While I am in my waiting phase, I am entering 2026 with great expectations and hope for answered prayers. At the top of that list is the approval of my permanent residence application. I have asked myself, maybe I need to do more and the only thing that I think is left to do is to check my emails constantly, to allow the thought of when immigration will get back to me to consume me.

But nah, there is a better way to wait. I have done all this anxious waiting in the past and grown from those experiences to know that the so-called law of attraction/manifestation doesn’t apply that way. Yes, I truly want this, but I am choosing to wait patiently. I am learning to wait without fear, to trust without striving, and to believe that what is meant for me will arrive at the appointed time. If anything, my life patterns have shown me that God is the on-time God, and when it’s just right and perfect for me to get it, it will come. “He hath made everything beautiful in his time.” (Ecclesiastes 3:11)

One passage that continues to carry me is Jeremiah 29:11: “For I know the thoughts that I think toward you, saith the Lord, thoughts of peace, and not of evil, to give you an expected end.” I have done all I am meant to do, so I wait peacefully. I am grateful that this is a soft waiting, not one filled with desperation or discomfort.

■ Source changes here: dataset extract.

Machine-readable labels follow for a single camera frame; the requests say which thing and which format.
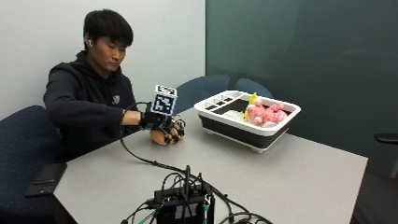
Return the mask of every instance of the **black cable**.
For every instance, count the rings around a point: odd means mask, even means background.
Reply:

I refuse to let this season be filled with worry when I can enjoy this post-graduate phase I once prayed for. I choose to live fully, to be grateful, and make the best of these answered prayers. I won’t be focused on the future and miss out on the blessings of this phase I am supposed to experience, because when that future does come, I can best believe that I will be looking toward the next. Is that how I want to live? In a constant loop of always worrying about the next life phase? I have lived that way before, constantly chasing the next phase, and I know better now.

I don’t have everything figured out, but I choose to be intentional. I choose kindness toward myself. I choose reflection over rushing. If 2025 was the rupture, then 2026 will be the rebuilding. Slow. Honest. Steady. What was lost will not only be restored but redeemed. “I will restore to you the years that the locust hath eaten.” (Joel 2:25)

Thank you 2025 for the character development. It was not pretty, but it was the path I needed to walk at this stage of my life. Yes, there was grief, but there were also blessings that made the year bearable, and even beautiful in parts. So, thank you, 2025, for everything you were.

As I step into 2026, I hold on to this promise: “Behold, I will do a new thing; now it shall spring forth; shall ye not know it? I will even make a way in the wilderness, and rivers in the desert.” (Isaiah 43:19). I enter the new year with faith, expectation, and confidence, trusting that what God has begun, He will surely complete.